Introducing Xanthippe

I have been going on about my project to emulate a calculator in the browser for some time. A month or so ago I decided that, if I am going to make the more fiddly bits of the calculator work correctly, I should really find a way to generate tests automatically.

I have spoken previously about how an emulator is really the ideal venue for test-driven development. All the visible behaviors of the finished product are completely specified, in the sense that any feature not-yet-implemented corresponds to a class of inputs which produce an incorrect output. If you want to know what the emulator should do in a given situation, all you have to do is check against the real deal.

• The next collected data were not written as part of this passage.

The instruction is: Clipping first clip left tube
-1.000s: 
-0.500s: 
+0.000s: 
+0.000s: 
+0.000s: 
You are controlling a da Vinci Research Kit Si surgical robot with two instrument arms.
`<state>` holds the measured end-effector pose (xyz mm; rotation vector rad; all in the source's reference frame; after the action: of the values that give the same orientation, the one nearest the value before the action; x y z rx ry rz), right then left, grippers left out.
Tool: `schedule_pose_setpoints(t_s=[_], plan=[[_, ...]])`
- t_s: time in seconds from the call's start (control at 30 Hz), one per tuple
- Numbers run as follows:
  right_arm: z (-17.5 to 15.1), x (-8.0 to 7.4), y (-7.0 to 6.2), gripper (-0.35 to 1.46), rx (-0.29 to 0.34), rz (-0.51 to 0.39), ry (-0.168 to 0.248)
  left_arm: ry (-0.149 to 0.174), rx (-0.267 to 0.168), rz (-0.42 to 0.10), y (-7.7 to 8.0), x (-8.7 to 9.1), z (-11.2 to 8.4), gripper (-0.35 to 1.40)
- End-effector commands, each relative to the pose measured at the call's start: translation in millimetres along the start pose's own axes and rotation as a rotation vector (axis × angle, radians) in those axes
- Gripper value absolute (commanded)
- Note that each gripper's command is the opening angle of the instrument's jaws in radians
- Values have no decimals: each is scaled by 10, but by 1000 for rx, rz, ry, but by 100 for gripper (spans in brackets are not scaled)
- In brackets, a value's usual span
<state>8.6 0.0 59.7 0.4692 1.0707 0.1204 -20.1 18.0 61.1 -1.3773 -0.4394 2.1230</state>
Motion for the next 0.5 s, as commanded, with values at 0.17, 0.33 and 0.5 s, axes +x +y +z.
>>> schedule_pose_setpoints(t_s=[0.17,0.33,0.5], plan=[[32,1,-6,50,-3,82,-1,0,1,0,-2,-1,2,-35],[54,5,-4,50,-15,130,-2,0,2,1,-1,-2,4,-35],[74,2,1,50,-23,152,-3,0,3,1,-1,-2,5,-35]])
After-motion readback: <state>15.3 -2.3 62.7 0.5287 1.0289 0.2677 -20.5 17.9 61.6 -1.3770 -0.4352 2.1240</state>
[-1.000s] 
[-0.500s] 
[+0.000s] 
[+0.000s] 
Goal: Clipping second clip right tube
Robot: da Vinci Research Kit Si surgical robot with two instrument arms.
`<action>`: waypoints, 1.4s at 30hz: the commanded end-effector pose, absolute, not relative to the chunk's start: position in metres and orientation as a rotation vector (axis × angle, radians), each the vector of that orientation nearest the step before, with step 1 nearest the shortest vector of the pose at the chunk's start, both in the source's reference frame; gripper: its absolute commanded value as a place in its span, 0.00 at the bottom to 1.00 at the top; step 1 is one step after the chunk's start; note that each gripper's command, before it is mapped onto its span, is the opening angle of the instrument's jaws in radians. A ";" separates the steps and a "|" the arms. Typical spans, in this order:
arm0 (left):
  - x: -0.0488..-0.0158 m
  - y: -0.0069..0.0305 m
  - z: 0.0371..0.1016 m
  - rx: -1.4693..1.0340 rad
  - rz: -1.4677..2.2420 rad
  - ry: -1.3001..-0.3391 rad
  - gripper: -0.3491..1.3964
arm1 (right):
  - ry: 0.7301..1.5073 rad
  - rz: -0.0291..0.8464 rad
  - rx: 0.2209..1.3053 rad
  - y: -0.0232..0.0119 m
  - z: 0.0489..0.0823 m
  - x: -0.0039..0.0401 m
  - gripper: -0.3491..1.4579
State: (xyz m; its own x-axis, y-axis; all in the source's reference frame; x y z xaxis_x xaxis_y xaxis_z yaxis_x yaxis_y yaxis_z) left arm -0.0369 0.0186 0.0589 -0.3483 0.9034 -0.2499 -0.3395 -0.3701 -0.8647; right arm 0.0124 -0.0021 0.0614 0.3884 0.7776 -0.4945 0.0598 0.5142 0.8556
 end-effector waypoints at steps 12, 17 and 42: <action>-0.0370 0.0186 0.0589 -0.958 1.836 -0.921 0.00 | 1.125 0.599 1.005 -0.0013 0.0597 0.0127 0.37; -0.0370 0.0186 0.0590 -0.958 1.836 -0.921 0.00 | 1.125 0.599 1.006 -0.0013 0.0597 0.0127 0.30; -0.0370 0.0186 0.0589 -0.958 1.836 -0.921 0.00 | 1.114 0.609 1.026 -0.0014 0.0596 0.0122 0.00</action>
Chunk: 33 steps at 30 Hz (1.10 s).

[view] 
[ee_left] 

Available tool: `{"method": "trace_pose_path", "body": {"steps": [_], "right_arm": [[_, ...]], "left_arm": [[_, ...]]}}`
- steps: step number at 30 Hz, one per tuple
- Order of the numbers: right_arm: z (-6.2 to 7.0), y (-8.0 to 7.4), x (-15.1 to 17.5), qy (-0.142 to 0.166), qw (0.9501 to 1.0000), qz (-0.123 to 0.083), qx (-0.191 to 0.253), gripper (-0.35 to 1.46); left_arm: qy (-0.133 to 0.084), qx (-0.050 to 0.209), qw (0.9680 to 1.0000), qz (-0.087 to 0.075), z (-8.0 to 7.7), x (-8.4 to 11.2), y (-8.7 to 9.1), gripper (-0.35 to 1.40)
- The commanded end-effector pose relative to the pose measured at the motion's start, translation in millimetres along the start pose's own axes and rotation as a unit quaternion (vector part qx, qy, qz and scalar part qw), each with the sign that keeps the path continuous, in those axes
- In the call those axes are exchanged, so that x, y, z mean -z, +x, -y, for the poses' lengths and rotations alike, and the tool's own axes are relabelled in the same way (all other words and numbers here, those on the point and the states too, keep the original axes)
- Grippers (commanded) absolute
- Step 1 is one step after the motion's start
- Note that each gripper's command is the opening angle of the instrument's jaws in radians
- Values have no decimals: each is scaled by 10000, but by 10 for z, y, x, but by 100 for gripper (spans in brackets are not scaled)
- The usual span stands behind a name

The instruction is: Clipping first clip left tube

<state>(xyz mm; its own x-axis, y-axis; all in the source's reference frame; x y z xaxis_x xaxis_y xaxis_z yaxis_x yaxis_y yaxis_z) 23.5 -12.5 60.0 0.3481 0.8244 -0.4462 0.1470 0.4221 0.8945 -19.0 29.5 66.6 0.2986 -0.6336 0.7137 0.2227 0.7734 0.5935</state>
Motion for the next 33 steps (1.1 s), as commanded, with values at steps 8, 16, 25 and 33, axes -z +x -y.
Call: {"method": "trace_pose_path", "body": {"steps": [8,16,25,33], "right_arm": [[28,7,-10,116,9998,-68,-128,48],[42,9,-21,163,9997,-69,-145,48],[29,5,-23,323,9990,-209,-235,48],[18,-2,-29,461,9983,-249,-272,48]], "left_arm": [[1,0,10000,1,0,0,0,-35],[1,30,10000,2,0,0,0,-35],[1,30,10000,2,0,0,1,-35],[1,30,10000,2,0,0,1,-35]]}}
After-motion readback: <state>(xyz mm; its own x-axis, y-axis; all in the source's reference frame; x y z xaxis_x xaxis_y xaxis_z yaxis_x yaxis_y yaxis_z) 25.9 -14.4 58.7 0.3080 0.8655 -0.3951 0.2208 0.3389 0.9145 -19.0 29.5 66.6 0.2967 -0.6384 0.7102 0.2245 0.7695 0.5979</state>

Up to now, I have been using a suite of tests I carefully chose based on pressing buttons by hand. That made sense when there were only a dozen or two tests. Because the examples are carefully chosen, I don't necessarily need many tests to cover a wide range of features. Now there are close to 50 tests, and the remaining functionality -- fractions, statistics registers, base 10 encoding, alternative display styles -- rely on hidden information. With more state involved, I expect the number of necessary test to explode.

What is Xanthippe?

This is where Xanthippe comes in. Instead of pressing the buttons myself and documenting what the display shows, I will program a computer to press the buttons for me. This way all I have to do is specify a string of presses, and I can automatically get what the calculator shows at each stage. This way I can really "go ham" designing the emulator, and have real confidence that the emulator behaves like the genuine article.

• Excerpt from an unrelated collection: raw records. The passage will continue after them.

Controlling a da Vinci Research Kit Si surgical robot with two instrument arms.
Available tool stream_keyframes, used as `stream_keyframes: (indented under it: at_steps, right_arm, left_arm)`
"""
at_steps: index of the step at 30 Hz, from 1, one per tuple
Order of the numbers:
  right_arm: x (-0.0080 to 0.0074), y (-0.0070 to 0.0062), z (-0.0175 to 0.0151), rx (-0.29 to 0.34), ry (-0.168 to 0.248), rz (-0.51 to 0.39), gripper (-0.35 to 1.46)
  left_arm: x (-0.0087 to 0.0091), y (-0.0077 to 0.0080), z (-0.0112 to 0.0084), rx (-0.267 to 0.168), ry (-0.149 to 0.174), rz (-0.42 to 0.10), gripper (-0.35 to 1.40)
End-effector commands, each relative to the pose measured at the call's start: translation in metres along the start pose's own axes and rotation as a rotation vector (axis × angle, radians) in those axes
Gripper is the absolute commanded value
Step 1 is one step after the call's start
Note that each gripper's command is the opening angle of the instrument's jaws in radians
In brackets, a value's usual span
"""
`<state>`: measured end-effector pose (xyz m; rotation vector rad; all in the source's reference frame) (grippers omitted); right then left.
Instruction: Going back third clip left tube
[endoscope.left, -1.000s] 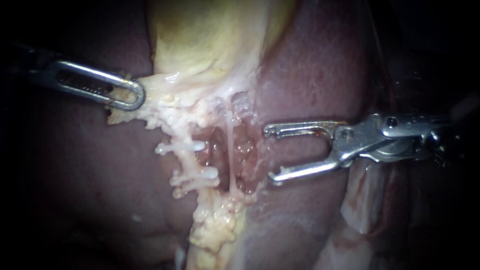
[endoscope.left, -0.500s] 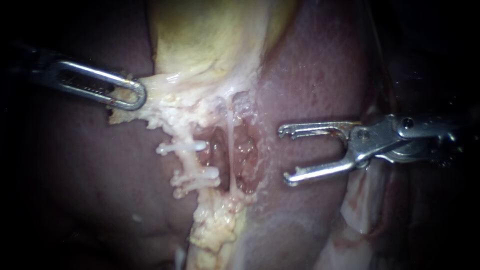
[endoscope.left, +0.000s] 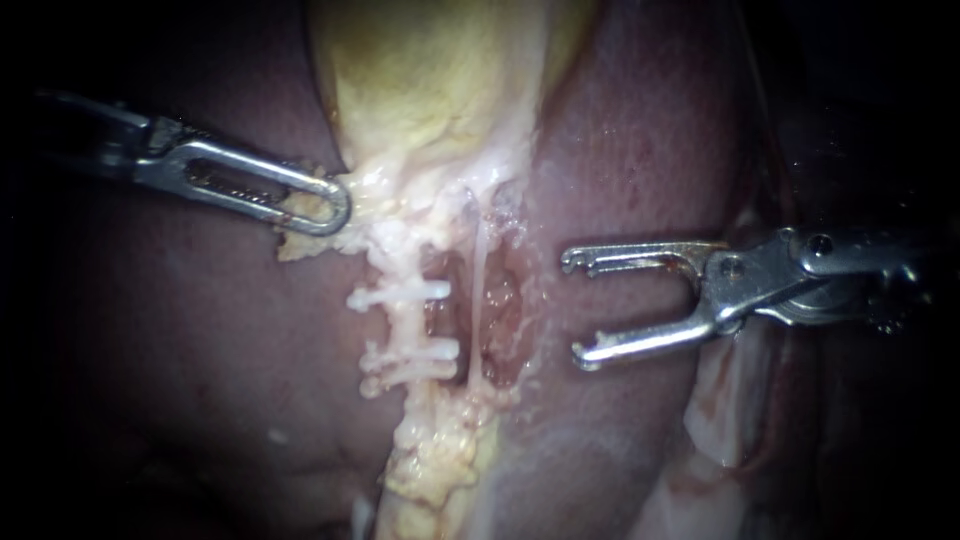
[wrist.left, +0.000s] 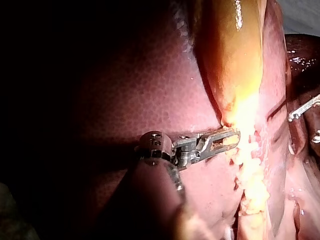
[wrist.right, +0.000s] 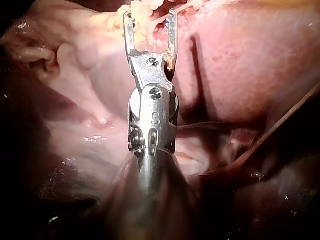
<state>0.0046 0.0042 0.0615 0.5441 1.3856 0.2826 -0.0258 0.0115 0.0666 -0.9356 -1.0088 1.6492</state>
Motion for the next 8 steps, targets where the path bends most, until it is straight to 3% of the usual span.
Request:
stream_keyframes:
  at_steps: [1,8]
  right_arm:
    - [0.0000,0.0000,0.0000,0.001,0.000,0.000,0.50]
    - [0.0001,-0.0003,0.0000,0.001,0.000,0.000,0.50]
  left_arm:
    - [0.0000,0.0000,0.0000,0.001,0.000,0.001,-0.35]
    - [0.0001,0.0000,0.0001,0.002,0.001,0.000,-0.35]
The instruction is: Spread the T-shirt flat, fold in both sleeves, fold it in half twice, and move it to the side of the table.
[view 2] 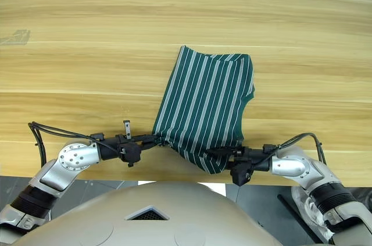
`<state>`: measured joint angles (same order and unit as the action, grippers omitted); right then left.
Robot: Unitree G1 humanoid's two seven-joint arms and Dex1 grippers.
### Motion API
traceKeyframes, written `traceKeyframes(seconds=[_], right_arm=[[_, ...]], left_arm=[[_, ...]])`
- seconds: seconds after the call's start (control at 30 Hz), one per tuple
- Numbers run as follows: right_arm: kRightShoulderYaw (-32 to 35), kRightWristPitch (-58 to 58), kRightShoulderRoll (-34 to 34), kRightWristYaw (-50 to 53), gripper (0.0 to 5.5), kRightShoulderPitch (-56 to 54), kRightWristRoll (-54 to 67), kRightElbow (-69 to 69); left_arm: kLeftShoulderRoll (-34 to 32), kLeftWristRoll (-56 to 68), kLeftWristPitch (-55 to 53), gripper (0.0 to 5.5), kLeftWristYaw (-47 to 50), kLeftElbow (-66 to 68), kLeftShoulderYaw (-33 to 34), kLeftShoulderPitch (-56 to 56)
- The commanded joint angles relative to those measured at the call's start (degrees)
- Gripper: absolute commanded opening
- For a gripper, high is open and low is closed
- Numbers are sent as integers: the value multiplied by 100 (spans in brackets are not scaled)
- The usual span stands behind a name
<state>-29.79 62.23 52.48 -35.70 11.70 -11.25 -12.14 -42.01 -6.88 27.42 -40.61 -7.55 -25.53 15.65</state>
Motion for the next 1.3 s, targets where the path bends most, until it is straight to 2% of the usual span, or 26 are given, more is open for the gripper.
traceKeyframes(seconds=[0.03, 0.13, 0.23, 0.43, 0.57, 0.67, 0.8, 1.1, 1.2, 1.3], right_arm=[[-79, -439, 56, -266, 91, 34, -507, -350], [-97, -541, 100, -333, 47, 109, -377, -319], [-132, -920, 222, -671, 1, 125, 532, -2], [352, -2413, 497, -1782, 0, 83, 3302, 851], [704, -3375, 461, -2462, 0, 222, 4357, 1335], [991, -3863, 382, -2723, 0, 359, 4733, 1680], [1321, -4205, 291, -2966, 0, 513, 4748, 1940], [2088, -4735, 480, -3481, 0, 1130, 4789, 2837], [2297, -4823, 270, -3459, 0, 916, 4600, 2722], [2340, -4725, -21, -3212, 0, 461, 4034, 2364]], left_arm=[[-32, -1, -108, 6, -47, -60, 117, 75], [-160, 230, -220, 6, -112, -168, 309, 185], [-417, 467, -454, 6, -231, -426, 650, 405], [-1069, 920, -1132, 6, -716, -1086, 1236, 771], [-1333, 2100, -2269, 6, -1001, -2279, 1713, 1014], [-1388, 2529, -2803, 6, -1085, -2840, 1879, 1104], [-1480, 2726, -3306, 6, -1122, -3419, 2028, 1224], [-2132, 2639, -3716, 6, -1720, -4583, 2490, 2666], [-1968, 2945, -3891, 6, -1684, -4638, 2487, 2507], [-1690, 2959, -4097, 6, -1469, -4275, 2300, 1855]])
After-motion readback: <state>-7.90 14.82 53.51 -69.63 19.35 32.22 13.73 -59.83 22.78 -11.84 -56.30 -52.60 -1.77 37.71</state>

I have already soldered test points to a calculator and figured out the electrical characteristics of the buttons and the display. I have designed a circuit board which reads the signals from the LCD to a shift register and writes button presses from a shift register. Assuming the circuit works as intended (the circuit board is still in the mail right now) I should be able to write code for any microcontroller which controls the calculator and reads its outputs.

Currently, my dream for Xanthippe is that it will be an art piece hanging on a wall in a glass box, constantly pressing buttons on the calculator and recording the results. It will send all the results onto Github, so I can test my emulator against them whenever I make a change. I also want to be able to make requests for specific sequences to check, so I can still design test cases explicitly.

Why the name?

I am emulating the TI-30Xa, and there are not too many names which start with the letters "Xa". I think Xavier would be a better name for the emulator itself (easier to type). Xanthippe is the name of the wife of Socrates. I think that's somewhat fitting, for a character who sits behind the scenes and makes sure the famous one is keeping in line. Xanthippe is often portrayed as stubborn and unyielding, which fits the role of a testing suite. Though the emulator may disagree, we will know Xanthippe is right.

What cases to test?

Once I have Xanthippe pushing buttons, the obvious question to ask is "which ones?". There are 40 buttons, and button press sequences often reach over 20 presses in length, so there is no hope of just trying every combination. Many of those combinations will reach an error state long before they reach the end, and calculator does not do much upon reaching an error state, so in reality we can cut lots of sequences short. There are still well too many for an exhaustive search.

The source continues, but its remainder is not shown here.